(What you are asked to do): The lines from the one containing "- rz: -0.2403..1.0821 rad" through the last one in the data: please copy those exactly, and only those, without the pictures.

(Data provided):

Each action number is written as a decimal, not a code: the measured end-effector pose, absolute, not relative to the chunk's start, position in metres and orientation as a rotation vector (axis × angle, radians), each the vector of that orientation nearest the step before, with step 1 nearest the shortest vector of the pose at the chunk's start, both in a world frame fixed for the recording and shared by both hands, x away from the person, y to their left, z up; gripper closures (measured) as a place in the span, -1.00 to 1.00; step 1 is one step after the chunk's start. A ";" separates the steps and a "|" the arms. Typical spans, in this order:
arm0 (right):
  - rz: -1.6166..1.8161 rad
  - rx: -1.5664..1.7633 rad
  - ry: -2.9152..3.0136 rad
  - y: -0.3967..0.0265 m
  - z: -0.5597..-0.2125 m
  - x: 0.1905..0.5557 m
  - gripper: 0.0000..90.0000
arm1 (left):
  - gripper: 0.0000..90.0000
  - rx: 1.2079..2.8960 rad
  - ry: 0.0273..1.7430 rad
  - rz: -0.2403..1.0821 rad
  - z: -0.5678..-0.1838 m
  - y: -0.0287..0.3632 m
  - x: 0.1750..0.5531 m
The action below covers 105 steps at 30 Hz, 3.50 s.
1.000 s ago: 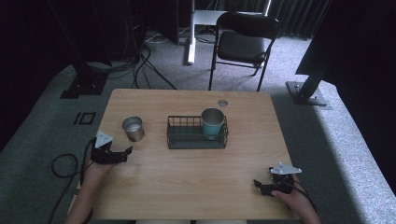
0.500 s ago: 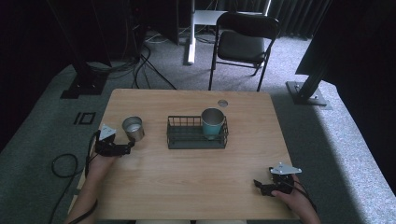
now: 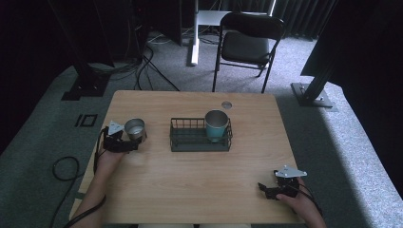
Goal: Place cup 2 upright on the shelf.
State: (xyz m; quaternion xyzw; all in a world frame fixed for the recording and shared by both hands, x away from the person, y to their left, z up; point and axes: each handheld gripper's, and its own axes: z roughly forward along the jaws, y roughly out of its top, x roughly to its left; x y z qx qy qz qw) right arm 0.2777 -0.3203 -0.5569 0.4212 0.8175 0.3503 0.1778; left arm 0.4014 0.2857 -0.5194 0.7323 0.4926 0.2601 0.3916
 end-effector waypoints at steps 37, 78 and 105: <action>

(Task answer):
  - rz: -0.2403..1.0821 rad
  - z: -0.5678..-0.1838 m
  - y: -0.0287..0.3632 m
  - x: 0.1750..0.5531 m
The action below covers 105 steps at 30 Hz, 3.50 s.
1.000 s ago: 
0.500 s ago: 
now: 
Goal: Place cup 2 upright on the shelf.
State: (xyz m; quaternion xyzw; all in a world frame fixed for the recording and shared by both hands, x away from the person, y to their left, z up; point and axes: each handheld gripper's, and its own axes: z roughly forward along the jaws, y roughly out of its top, x roughly to its left; x y z qx qy qz qw) right arm 0.2777 -0.3203 -0.5569 0.4212 0.8175 0.3503 0.1778; left arm 0.4014 0.2857 -0.5194 0.7323 0.4926 0.2601 0.3916
 end-effector waypoints at steps 37, 78 and 105: <action>

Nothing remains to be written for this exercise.